Read through the listing below, and copy every line where the string "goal" appears.

━━━━━ Supplied information ━━━━━

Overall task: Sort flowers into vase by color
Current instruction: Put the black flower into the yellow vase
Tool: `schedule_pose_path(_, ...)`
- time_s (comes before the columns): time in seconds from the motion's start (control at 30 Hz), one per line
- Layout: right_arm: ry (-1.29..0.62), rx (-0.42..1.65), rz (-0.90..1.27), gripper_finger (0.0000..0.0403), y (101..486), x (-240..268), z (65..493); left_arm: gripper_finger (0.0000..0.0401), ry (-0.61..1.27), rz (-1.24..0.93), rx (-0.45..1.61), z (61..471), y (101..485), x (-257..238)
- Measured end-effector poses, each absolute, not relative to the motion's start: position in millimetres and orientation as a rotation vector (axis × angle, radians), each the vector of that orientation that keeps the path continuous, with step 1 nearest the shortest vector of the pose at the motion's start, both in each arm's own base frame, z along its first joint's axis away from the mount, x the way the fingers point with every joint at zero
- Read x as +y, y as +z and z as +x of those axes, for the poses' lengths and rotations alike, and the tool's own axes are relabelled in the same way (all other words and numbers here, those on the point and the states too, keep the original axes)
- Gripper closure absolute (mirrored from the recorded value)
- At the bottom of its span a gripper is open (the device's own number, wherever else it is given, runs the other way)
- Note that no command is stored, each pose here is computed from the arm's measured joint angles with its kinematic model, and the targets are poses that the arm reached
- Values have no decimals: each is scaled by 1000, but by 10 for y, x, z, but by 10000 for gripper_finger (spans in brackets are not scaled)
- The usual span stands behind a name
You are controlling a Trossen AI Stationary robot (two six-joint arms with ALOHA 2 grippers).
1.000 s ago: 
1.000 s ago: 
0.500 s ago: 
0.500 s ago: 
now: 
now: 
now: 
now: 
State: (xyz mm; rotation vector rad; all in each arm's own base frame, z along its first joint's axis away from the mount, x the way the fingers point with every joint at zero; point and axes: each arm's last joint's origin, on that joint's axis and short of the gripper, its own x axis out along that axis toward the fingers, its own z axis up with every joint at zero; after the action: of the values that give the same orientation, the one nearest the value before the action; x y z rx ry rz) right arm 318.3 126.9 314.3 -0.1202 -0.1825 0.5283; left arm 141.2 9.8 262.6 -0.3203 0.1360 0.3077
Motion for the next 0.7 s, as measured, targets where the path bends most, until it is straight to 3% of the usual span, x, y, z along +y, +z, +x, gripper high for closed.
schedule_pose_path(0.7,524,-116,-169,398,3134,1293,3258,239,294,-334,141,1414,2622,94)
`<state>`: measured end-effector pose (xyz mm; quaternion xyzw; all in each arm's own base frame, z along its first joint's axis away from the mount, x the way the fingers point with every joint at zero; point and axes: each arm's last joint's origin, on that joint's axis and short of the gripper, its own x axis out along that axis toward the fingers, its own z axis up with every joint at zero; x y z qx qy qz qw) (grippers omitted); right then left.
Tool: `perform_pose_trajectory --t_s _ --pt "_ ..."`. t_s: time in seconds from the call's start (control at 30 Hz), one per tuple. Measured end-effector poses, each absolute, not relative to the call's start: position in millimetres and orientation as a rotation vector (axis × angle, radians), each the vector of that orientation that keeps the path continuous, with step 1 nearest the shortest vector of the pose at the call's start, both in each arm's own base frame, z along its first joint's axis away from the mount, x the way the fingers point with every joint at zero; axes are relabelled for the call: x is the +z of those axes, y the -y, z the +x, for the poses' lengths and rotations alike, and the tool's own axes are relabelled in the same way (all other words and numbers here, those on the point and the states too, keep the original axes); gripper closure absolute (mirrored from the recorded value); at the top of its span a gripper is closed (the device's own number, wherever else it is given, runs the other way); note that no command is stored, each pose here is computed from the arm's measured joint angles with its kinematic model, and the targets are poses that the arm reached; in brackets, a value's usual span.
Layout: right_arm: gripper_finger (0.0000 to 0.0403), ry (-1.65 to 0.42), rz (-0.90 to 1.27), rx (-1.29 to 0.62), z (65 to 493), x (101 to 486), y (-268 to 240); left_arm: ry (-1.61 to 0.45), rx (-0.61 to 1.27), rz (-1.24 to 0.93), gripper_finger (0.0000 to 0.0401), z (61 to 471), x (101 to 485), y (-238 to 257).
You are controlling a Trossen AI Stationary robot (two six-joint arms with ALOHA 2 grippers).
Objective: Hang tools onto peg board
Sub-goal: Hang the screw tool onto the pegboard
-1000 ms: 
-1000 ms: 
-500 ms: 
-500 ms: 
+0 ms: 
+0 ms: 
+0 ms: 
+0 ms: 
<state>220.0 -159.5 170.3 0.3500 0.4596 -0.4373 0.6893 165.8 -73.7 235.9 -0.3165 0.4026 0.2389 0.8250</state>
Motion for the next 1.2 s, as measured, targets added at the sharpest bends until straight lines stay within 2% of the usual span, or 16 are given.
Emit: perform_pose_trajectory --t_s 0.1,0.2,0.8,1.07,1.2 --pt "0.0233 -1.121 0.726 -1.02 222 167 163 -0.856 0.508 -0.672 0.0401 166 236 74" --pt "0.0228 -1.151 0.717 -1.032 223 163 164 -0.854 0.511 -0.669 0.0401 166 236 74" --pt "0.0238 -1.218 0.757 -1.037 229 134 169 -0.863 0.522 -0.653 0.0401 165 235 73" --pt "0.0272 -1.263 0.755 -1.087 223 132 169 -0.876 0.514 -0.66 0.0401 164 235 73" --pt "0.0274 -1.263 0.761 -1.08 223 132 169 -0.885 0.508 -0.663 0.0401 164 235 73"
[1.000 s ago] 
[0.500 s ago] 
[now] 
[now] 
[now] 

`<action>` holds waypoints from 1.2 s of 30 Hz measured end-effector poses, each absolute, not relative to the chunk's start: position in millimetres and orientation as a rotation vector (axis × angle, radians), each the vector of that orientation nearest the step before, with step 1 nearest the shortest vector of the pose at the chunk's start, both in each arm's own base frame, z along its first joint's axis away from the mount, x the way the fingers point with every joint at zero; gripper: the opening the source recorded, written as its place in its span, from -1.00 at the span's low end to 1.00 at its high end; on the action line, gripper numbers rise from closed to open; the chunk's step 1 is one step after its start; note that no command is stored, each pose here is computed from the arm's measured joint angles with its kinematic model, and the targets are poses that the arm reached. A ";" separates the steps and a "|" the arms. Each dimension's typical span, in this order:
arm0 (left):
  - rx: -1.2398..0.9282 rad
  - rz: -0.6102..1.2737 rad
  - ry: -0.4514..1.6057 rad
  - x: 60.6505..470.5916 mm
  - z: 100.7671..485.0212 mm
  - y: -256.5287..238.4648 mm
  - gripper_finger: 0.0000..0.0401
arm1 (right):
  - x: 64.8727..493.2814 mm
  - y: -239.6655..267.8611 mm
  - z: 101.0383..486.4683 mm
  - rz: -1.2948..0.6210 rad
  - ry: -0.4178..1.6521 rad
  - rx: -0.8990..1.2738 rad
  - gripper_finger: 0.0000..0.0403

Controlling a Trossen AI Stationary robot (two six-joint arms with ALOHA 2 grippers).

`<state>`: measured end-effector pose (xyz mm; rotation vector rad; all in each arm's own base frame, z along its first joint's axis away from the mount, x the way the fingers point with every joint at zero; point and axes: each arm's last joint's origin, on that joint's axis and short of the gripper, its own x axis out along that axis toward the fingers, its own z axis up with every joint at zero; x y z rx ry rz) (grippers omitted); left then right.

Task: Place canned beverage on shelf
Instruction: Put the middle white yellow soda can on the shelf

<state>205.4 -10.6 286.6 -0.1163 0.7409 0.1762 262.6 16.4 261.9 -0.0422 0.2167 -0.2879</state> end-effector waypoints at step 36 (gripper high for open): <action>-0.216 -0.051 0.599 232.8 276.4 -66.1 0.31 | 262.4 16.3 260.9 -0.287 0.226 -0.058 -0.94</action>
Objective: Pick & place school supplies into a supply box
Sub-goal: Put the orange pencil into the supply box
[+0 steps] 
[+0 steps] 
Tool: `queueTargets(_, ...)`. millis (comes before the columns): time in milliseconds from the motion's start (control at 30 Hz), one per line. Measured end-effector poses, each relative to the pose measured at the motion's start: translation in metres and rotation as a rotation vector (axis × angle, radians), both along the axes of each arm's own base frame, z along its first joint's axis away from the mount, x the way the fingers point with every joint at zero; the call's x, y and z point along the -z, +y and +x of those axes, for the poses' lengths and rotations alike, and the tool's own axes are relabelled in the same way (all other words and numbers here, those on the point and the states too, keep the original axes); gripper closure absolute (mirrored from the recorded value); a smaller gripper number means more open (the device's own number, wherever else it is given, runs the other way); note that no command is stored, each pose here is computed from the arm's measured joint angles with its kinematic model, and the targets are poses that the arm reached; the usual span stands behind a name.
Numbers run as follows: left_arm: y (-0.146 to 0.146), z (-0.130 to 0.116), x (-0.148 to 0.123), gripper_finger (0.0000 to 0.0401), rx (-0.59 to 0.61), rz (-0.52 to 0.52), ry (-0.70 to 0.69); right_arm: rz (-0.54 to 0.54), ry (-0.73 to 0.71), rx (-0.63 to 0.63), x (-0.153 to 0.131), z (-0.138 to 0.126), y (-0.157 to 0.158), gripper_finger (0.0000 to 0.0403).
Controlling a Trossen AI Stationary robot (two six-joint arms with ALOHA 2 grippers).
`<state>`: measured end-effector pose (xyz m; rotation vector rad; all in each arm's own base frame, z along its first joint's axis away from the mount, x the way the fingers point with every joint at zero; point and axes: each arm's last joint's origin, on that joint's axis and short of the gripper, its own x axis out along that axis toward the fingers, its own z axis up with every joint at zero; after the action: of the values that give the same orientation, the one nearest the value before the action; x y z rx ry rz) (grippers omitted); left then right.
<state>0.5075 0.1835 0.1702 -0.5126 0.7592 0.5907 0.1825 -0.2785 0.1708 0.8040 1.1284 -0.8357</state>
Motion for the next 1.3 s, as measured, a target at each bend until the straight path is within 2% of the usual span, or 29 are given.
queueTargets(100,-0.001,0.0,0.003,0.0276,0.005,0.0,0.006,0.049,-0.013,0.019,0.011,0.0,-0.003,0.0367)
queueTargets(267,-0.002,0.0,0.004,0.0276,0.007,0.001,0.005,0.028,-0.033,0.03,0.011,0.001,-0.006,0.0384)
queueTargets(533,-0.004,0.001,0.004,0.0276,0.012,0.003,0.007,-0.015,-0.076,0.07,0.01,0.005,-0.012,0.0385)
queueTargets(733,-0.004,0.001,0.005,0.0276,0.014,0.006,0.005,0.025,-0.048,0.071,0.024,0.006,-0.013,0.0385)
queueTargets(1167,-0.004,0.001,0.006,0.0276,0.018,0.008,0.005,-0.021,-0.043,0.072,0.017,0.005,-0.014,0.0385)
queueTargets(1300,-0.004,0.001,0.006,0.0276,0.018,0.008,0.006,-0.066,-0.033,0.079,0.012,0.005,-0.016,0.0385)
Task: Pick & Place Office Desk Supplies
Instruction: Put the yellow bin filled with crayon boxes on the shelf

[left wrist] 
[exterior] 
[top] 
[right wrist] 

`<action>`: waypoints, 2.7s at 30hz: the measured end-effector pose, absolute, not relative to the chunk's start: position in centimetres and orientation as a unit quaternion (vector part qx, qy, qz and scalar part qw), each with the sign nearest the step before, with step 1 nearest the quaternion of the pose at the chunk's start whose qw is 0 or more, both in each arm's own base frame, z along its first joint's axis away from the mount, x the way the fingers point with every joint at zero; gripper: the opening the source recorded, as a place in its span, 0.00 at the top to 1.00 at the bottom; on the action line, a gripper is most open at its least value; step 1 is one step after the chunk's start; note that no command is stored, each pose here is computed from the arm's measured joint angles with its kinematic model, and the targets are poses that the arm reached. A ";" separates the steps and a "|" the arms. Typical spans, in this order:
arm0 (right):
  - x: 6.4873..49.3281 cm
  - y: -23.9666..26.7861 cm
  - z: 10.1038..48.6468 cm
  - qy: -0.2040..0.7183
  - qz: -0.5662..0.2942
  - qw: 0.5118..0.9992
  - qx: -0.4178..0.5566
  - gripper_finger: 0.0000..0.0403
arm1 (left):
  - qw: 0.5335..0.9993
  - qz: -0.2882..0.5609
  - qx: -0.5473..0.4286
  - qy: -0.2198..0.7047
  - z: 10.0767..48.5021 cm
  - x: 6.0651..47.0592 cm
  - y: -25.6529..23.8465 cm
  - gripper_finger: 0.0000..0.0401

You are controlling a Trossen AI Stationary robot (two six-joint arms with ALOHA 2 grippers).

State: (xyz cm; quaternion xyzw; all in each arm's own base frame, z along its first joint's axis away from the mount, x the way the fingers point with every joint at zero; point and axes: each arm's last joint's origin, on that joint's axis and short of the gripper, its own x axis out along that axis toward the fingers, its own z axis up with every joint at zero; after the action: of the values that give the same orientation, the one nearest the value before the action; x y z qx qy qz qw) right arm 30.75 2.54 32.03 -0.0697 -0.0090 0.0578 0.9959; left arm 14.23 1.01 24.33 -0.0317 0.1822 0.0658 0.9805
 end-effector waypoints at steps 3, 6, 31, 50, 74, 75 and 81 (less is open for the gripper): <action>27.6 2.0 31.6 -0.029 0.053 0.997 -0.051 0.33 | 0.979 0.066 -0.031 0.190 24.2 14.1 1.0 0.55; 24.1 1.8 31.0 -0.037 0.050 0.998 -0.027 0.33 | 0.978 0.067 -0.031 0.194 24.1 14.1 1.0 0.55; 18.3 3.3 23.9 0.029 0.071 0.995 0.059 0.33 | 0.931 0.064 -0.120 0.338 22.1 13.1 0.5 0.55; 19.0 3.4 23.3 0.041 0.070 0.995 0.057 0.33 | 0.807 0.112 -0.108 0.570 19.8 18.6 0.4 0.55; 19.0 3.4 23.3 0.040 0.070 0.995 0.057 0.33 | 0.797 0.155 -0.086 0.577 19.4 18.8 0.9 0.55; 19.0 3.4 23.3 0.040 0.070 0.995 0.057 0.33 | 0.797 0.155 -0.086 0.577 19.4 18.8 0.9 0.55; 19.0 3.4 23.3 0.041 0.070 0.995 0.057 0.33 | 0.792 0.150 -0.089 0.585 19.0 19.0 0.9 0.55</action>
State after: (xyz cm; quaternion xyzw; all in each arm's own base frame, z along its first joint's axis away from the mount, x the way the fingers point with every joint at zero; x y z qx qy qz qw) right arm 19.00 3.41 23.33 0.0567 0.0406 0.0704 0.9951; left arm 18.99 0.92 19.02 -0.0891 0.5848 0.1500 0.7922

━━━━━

#### Expected output:
Sub-goal: Hang the screw tool onto the pegboard
Sub-goal: Put the orange pencil into the supply box

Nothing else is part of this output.